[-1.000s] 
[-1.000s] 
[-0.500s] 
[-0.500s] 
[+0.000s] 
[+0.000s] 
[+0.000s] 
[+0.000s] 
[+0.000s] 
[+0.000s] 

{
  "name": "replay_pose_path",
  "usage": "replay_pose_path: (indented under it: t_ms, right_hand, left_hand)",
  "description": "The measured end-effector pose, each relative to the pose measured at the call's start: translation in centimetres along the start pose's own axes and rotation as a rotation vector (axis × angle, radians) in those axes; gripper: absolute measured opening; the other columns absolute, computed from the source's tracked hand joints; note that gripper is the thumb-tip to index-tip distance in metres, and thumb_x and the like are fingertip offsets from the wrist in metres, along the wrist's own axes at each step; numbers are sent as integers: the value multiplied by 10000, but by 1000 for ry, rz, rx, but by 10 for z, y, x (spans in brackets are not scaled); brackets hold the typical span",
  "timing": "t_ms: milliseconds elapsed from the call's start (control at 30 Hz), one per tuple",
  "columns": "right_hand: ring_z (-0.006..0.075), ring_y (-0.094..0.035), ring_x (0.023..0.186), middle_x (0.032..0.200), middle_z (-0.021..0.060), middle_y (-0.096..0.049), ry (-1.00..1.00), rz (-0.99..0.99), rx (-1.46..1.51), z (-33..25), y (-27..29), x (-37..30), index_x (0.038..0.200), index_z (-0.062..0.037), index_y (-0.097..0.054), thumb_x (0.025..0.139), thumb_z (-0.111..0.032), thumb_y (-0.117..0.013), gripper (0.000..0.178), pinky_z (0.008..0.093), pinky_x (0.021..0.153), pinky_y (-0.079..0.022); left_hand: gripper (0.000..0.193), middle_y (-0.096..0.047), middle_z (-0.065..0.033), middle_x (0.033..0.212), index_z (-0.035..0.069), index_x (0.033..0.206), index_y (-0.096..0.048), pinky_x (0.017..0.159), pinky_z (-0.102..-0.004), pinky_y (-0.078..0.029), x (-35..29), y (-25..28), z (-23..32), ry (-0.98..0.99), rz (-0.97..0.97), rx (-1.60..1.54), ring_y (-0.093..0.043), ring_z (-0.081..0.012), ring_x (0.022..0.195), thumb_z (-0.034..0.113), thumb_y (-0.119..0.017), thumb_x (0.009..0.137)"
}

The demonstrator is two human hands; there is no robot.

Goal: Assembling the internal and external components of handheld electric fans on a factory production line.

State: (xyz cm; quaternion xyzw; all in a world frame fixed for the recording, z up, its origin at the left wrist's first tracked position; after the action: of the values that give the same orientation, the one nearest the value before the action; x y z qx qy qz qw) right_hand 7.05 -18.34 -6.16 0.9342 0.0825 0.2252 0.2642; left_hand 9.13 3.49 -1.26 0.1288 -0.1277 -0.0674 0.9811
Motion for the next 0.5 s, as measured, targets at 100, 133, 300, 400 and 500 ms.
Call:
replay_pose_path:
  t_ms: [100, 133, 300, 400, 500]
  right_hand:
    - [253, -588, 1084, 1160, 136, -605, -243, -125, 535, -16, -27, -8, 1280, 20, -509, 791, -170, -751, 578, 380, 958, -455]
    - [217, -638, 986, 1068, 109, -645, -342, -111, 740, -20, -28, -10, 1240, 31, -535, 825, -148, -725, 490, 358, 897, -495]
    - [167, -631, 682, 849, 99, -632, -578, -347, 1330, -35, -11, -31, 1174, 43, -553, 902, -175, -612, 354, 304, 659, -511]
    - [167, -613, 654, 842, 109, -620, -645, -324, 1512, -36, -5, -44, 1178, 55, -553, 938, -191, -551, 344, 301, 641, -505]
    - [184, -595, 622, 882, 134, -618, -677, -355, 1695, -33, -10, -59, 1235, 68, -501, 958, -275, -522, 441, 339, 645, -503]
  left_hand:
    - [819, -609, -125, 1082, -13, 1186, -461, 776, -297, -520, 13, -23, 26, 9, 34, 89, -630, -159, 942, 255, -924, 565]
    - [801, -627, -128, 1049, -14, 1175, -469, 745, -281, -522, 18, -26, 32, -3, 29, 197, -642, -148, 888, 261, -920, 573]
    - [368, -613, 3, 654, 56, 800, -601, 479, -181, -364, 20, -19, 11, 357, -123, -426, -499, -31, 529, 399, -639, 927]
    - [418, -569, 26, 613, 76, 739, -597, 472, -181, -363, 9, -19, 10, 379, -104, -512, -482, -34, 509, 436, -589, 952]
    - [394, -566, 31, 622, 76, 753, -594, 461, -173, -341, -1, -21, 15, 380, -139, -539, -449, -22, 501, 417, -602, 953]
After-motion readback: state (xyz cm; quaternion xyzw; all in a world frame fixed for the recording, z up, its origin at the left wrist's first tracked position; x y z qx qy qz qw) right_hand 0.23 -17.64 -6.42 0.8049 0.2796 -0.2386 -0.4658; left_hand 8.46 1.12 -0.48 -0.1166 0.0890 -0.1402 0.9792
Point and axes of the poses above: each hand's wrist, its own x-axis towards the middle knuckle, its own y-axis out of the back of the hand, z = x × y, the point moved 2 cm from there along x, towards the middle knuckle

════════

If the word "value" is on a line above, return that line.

  "description": "The measured end-effector pose, each relative to the pose measured at the call's start: translation in centimetres along the start pose's own axes and rotation as a rotation vector (axis × angle, radians) in those axes; gripper: absolute measured opening; the other columns absolute, computed from the source's tracked hand joints; note that gripper is the thumb-tip to index-tip distance in metres, and thumb_x and the like are fingertip offsets from the wrist in metres, along the wrist's own axes at each step; numbers are sent as integers: the value multiplied by 10000, but by 1000 for ry, rz, rx, but by 10 for z, y, x (spans in brackets are not scaled); brackets hold the typical span",
State: (xyz cm; quaternion xyzw; all in a world frame fixed for the recording, z up, its origin at the left wrist's first tracked position; after the action: of the values that give the same orientation, the one nearest the value before the action; x y z qx qy qz qw) right_hand 7.05 -18.34 -6.16 0.9342 0.0825 0.2252 0.2642; left_hand 9.13 3.49 -1.26 0.1288 -0.1277 -0.0674 0.9811

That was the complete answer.